Investigating the effective factors on investment efficiency in insurance companies based on fuzzy Delphi approach

Document Type : Original Article

Authors

1 PhD Student in Financial Engineering, Kashan Branch, Islamic Azad University, Isfahan, Iran

2 Assistant Professor, Department of Accounting and Management, Kashan Branch, Islamic Azad University, Isfahan, Iran

3 Associate Professor, School of Accounting and Management, Kashan Branch, Islamic Azad University, Isfahan, Iran

4 Assistant Professor, School of Management, Electronic Branch, Islamic Azad University, Tehran, Iran

10.30510/psi.2022.292772.1910

Abstract

The main purpose of this study is to identify and refine the factors affecting the efficiency of investment in insurance companies based on the fuzzy Delphi approach. In order to identify the factors affecting the financial stability of companies, while reviewing the studies, semi-structured interviews were conducted using a qualitative method of theme analysis. The experts interviewed are 20 university professors, CEOs of insurance companies and institutions, as well as senior auditors with accounting and management degrees. A review of the literature, research, and interview results reveals two main themes, including inputs and outputs, that categorize the factors affecting the efficiency of investment in companies and institutions.
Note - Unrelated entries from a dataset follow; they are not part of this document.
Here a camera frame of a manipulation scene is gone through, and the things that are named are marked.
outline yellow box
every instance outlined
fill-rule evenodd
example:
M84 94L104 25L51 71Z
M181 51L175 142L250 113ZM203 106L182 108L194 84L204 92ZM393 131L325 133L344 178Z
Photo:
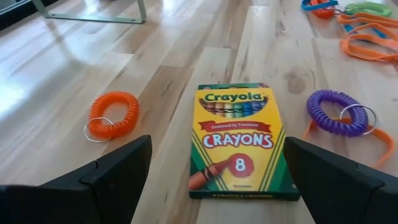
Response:
M192 198L299 199L282 153L285 131L274 94L257 84L197 90L189 179Z

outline orange coiled keychain
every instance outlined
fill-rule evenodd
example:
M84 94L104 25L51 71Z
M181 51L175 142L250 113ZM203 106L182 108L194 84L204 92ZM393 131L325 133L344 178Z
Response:
M325 3L327 0L311 0L311 5L316 6L317 4ZM335 15L335 7L330 6L328 9L317 9L312 11L320 19L331 19Z
M127 113L124 116L124 119L122 121L118 121L115 124L103 117L107 107L113 103L123 103L128 106ZM120 137L134 129L138 120L138 112L139 104L135 96L123 91L112 91L103 96L100 96L95 100L90 109L90 120L86 125L88 125L90 133L97 138L111 139L115 137ZM101 124L101 119L107 120L111 125Z
In this study, key factors have been identified and then the fuzzy Delphi technique has been used to rank and find the degree of importance of the factors. The results showed that return on assets, return on investment, value of investment, return on investment and net return on capital from the category of outputs and market share variables, ability to fulfill obligations, business diversity, technical reserves and risk transfer from the category of inputs, respectively. Have the greatest impact on the investment efficiency of insurance companies.